== INFORMATION SHOWN ==

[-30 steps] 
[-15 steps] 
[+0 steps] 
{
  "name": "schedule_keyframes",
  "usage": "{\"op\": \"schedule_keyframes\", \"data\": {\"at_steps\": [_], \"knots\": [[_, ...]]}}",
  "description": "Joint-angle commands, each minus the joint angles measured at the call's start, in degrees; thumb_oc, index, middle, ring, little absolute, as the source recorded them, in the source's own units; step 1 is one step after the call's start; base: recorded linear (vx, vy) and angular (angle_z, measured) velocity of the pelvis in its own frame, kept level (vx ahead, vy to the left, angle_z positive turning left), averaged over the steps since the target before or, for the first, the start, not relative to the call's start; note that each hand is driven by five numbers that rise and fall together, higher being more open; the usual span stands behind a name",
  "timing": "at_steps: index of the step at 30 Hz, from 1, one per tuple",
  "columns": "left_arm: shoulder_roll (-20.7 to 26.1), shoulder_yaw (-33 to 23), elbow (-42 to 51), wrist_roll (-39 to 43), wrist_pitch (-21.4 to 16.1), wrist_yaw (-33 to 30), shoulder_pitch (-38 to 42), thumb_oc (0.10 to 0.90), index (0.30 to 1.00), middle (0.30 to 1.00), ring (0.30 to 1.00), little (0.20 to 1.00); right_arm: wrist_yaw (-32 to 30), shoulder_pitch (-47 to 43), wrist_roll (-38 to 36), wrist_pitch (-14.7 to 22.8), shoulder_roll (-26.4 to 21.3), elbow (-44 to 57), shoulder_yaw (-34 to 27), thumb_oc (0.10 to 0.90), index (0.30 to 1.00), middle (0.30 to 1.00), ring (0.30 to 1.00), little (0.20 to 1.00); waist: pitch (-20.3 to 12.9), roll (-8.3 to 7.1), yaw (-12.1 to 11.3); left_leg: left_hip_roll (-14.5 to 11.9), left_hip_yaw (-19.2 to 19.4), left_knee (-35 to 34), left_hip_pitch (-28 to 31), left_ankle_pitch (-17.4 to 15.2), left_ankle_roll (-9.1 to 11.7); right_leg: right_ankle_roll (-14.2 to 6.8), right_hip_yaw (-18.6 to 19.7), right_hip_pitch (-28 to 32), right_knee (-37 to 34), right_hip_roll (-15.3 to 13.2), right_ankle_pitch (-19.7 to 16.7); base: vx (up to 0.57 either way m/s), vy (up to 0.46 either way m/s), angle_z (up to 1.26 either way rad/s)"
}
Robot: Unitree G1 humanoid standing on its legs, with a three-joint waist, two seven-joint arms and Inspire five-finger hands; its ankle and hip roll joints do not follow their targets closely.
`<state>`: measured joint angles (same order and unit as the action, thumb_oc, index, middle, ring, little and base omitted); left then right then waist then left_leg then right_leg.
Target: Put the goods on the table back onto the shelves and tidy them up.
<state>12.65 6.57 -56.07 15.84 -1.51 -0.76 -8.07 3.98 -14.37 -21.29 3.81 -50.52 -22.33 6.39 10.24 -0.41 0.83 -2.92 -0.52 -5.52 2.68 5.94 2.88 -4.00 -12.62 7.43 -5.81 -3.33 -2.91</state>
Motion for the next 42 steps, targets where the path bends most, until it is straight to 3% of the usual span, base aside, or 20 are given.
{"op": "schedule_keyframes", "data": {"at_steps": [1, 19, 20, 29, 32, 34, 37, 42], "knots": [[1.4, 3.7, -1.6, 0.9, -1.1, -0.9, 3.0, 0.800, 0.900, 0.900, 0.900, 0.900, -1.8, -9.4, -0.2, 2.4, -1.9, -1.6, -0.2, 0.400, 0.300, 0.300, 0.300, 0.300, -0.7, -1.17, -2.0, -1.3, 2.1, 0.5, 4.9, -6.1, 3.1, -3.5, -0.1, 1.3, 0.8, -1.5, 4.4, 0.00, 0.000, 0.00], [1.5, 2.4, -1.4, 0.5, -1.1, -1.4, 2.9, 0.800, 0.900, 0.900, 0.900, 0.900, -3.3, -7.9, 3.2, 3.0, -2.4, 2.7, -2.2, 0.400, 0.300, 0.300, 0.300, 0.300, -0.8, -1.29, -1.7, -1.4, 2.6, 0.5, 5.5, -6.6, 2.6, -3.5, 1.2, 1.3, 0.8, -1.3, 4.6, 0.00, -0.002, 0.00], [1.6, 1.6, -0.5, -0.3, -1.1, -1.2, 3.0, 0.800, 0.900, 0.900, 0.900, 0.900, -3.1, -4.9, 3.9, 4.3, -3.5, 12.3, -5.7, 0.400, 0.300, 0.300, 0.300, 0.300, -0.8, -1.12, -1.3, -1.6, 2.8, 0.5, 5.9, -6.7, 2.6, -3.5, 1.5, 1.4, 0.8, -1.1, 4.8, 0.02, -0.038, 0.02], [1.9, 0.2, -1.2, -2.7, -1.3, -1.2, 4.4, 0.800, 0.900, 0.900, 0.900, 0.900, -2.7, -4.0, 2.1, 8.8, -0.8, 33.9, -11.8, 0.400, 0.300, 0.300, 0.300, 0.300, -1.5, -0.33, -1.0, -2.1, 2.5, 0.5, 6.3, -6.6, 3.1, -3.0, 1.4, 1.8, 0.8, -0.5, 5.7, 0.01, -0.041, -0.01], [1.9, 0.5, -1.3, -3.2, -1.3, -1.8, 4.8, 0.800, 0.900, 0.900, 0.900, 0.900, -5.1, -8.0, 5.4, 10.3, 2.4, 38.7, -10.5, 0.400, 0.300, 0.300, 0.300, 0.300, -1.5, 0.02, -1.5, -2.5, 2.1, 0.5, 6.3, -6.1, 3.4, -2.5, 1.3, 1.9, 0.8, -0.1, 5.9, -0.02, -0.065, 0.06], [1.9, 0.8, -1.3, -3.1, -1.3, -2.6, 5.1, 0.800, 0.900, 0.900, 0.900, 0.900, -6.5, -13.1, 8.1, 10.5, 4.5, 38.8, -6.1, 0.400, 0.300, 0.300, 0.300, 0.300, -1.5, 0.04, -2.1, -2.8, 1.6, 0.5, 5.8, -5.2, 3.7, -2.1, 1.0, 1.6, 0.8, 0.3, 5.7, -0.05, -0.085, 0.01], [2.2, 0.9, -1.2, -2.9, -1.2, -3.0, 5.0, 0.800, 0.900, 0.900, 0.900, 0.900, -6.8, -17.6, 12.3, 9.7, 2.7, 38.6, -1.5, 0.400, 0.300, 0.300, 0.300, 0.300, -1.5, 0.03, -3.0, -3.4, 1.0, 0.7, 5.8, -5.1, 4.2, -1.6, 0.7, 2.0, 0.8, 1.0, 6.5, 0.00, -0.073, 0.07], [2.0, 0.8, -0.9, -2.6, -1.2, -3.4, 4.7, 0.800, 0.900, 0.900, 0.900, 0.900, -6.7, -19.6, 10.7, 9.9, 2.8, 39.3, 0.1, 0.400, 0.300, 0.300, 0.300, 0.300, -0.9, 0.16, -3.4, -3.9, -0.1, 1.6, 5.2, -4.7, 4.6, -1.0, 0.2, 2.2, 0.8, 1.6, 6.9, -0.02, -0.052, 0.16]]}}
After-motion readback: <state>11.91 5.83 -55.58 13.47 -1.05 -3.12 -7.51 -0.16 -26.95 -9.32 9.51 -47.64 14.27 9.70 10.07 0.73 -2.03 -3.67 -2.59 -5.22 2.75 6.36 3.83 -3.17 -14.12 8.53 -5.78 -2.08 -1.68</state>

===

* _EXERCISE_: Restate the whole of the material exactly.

* _TASK RESULT_:
[-30 steps] 
[-15 steps] 
[+0 steps] 
{
  "name": "schedule_keyframes",
  "usage": "{\"op\": \"schedule_keyframes\", \"data\": {\"at_steps\": [_], \"knots\": [[_, ...]]}}",
  "description": "Joint-angle commands, each minus the joint angles measured at the call's start, in degrees; thumb_oc, index, middle, ring, little absolute, as the source recorded them, in the source's own units; step 1 is one step after the call's start; base: recorded linear (vx, vy) and angular (angle_z, measured) velocity of the pelvis in its own frame, kept level (vx ahead, vy to the left, angle_z positive turning left), averaged over the steps since the target before or, for the first, the start, not relative to the call's start; note that each hand is driven by five numbers that rise and fall together, higher being more open; the usual span stands behind a name",
  "timing": "at_steps: index of the step at 30 Hz, from 1, one per tuple",
  "columns": "left_arm: shoulder_roll (-20.7 to 26.1), shoulder_yaw (-33 to 23), elbow (-42 to 51), wrist_roll (-39 to 43), wrist_pitch (-21.4 to 16.1), wrist_yaw (-33 to 30), shoulder_pitch (-38 to 42), thumb_oc (0.10 to 0.90), index (0.30 to 1.00), middle (0.30 to 1.00), ring (0.30 to 1.00), little (0.20 to 1.00); right_arm: wrist_yaw (-32 to 30), shoulder_pitch (-47 to 43), wrist_roll (-38 to 36), wrist_pitch (-14.7 to 22.8), shoulder_roll (-26.4 to 21.3), elbow (-44 to 57), shoulder_yaw (-34 to 27), thumb_oc (0.10 to 0.90), index (0.30 to 1.00), middle (0.30 to 1.00), ring (0.30 to 1.00), little (0.20 to 1.00); waist: pitch (-20.3 to 12.9), roll (-8.3 to 7.1), yaw (-12.1 to 11.3); left_leg: left_hip_roll (-14.5 to 11.9), left_hip_yaw (-19.2 to 19.4), left_knee (-35 to 34), left_hip_pitch (-28 to 31), left_ankle_pitch (-17.4 to 15.2), left_ankle_roll (-9.1 to 11.7); right_leg: right_ankle_roll (-14.2 to 6.8), right_hip_yaw (-18.6 to 19.7), right_hip_pitch (-28 to 32), right_knee (-37 to 34), right_hip_roll (-15.3 to 13.2), right_ankle_pitch (-19.7 to 16.7); base: vx (up to 0.57 either way m/s), vy (up to 0.46 either way m/s), angle_z (up to 1.26 either way rad/s)"
}
Robot: Unitree G1 humanoid standing on its legs, with a three-joint waist, two seven-joint arms and Inspire five-finger hands; its ankle and hip roll joints do not follow their targets closely.
`<state>`: measured joint angles (same order and unit as the action, thumb_oc, index, middle, ring, little and base omitted); left then right then waist then left_leg then right_leg.
Target: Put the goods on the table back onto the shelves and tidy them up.
<state>12.65 6.57 -56.07 15.84 -1.51 -0.76 -8.07 3.98 -14.37 -21.29 3.81 -50.52 -22.33 6.39 10.24 -0.41 0.83 -2.92 -0.52 -5.52 2.68 5.94 2.88 -4.00 -12.62 7.43 -5.81 -3.33 -2.91</state>
Motion for the next 42 steps, targets where the path bends most, until it is straight to 3% of the usual span, base aside, or 20 are given.
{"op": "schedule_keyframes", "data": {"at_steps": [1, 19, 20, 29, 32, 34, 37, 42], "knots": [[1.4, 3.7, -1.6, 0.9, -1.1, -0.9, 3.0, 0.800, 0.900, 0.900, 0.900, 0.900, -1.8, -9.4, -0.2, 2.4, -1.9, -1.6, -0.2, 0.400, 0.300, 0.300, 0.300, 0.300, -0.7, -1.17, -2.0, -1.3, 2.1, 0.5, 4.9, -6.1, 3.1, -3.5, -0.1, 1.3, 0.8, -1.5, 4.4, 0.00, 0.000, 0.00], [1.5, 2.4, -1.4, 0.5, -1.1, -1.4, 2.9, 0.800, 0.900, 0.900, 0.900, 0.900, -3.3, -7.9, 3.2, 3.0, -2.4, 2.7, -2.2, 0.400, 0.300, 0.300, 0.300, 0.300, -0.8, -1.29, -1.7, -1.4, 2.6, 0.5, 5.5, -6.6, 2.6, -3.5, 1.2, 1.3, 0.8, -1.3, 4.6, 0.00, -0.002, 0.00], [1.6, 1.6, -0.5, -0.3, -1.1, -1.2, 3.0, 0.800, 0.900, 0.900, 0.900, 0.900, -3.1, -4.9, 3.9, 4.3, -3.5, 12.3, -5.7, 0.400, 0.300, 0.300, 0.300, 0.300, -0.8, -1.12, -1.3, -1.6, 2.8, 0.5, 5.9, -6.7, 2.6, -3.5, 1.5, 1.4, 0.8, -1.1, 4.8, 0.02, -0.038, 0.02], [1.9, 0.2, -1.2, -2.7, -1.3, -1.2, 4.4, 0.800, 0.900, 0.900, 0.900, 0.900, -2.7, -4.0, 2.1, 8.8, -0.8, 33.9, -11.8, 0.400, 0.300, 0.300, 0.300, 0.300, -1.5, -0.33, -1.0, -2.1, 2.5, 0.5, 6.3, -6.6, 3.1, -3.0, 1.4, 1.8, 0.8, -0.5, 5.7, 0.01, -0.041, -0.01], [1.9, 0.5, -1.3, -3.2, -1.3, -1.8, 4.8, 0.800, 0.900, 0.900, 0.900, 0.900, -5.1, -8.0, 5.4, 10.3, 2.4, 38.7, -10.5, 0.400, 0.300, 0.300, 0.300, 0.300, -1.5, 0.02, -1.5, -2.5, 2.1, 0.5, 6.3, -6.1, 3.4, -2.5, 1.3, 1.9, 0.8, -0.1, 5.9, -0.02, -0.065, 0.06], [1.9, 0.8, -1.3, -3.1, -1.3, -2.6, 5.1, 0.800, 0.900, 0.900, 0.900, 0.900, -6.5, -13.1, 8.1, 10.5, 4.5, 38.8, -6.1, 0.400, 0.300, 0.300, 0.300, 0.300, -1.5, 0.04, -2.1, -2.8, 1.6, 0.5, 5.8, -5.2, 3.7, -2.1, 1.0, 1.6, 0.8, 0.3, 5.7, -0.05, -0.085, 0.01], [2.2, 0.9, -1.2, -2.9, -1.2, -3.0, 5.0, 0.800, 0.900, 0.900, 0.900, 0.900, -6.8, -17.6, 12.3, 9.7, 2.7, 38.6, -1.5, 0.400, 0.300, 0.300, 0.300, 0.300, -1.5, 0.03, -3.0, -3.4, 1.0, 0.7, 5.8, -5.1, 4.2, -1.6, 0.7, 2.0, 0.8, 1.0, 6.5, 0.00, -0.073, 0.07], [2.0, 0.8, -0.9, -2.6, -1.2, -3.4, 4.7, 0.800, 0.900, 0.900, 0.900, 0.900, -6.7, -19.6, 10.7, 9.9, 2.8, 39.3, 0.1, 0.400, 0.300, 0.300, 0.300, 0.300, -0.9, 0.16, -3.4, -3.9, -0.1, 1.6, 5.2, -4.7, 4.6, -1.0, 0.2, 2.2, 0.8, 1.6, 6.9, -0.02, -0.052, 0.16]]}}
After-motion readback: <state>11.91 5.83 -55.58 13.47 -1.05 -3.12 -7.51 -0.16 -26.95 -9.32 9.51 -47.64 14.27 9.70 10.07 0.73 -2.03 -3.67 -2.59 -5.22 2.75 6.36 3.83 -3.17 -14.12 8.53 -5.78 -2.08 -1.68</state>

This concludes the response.